▶ Problem: All lines of the records below that contain the word "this" must be listed.

Records drawn from a dataset:
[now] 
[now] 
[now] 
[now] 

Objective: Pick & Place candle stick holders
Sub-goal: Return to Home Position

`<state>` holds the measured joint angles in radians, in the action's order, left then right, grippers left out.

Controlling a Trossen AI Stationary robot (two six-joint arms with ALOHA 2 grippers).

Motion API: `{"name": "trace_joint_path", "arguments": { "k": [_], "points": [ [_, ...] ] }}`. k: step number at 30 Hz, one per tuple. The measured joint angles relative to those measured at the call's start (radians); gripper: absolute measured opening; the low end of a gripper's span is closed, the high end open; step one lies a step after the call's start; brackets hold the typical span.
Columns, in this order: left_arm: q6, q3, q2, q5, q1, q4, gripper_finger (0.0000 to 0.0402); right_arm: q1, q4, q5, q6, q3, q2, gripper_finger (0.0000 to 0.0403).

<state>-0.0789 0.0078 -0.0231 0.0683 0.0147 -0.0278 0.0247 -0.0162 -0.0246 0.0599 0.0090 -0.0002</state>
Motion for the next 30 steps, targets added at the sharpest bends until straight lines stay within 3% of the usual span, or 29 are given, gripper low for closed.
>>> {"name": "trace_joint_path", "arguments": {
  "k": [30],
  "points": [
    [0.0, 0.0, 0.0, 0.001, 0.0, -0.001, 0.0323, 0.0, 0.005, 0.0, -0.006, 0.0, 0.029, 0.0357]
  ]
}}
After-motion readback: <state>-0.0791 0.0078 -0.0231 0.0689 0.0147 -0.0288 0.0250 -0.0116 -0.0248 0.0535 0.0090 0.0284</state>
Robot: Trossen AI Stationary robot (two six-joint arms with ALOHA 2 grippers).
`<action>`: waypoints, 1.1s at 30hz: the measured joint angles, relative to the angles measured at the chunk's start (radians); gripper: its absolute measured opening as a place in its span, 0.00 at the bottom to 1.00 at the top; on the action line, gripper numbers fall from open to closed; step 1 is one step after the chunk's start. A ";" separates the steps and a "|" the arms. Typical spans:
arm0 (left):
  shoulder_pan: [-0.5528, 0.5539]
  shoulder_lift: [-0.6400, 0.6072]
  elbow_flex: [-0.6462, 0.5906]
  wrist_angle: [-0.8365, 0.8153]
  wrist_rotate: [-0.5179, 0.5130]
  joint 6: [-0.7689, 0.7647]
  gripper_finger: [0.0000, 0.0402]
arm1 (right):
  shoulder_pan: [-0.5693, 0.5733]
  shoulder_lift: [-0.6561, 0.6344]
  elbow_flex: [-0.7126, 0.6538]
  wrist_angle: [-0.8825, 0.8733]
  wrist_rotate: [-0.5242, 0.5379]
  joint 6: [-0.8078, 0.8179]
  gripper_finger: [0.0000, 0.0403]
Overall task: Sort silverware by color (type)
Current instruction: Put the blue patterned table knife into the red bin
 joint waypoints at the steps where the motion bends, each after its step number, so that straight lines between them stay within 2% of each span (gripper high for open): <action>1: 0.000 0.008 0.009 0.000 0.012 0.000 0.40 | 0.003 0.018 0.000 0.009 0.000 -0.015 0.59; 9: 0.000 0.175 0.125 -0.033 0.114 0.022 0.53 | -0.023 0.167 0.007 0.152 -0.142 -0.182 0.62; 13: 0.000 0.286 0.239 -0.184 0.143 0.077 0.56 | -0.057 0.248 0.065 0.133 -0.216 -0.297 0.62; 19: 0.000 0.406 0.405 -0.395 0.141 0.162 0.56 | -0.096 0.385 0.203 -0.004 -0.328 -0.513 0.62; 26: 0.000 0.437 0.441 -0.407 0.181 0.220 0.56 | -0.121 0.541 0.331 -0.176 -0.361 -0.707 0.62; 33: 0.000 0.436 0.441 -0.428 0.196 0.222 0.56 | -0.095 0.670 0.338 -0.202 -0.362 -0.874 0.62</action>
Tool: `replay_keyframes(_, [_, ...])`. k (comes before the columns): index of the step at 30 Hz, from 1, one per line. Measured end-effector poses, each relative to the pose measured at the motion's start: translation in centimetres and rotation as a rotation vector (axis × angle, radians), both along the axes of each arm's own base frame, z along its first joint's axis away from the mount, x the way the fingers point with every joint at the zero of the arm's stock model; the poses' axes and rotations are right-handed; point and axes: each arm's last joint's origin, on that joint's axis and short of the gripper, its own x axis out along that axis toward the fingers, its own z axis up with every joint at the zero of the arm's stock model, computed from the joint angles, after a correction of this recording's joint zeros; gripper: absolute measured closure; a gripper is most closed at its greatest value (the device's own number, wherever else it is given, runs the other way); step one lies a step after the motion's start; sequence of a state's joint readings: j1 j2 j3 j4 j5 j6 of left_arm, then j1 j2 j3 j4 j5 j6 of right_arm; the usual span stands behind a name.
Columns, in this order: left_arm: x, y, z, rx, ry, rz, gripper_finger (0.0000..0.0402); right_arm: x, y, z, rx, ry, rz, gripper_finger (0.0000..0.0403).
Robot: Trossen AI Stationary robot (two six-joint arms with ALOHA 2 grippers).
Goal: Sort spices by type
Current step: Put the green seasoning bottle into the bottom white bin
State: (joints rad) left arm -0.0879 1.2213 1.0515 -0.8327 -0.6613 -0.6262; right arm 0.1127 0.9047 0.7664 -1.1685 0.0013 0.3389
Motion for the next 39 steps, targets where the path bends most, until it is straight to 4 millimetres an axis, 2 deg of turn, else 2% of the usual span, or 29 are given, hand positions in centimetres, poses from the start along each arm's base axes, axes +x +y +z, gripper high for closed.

▶ Reply to the exercise:
Columns, in this order: left_arm: q6, q3, q2, q5, q1, q4, gripper_finger (0.0000 to 0.0402); right_arm: q1, q4, q5, q6, q3, q2, gripper_finger (0.0000 to 0.0403).
Tool: `replay_keyframes(_, [_, ...])`. k (comes before the columns): index of the step at 30 Hz, from 1, one per line. Measured end-effector poses, each relative to the pose measured at the motion's start: translation in centimetres and rotation as a rotation vector (axis × angle, radians), both along the axes of each arm's own base frame, z along its first joint's axis away from the mount, x the way the fingers point with every joint at the zero of the arm's stock model; the poses' axes and rotations are right-handed; point and axes: each arm's last joint's origin, on that joint's axis and short of the gripper, its own x axis out along that axis toward the fingers, its own z axis up with every joint at the zero of the arm's stock model, computed from the joint angles, after a correction of this recording's joint zeros; gripper: absolute measured closure; a gripper is most closed at its greatest value (the device's own number, wherever else it is given, runs the other way); step one lies a step after the motion's start; sequence of a state's joint readings: j1 j2 j3 j4 j5 j6 of left_arm, then j1 j2 j3 j4 j5 j6 of right_arm; the usual span stands behind a name.
Columns, in this order: left_arm: x, y, z, rx, ry, rz, gripper_finger (0.0000..0.0402); right_arm: x, y, z, rx, ry, rz, gripper_finger (0.0000..0.0403).

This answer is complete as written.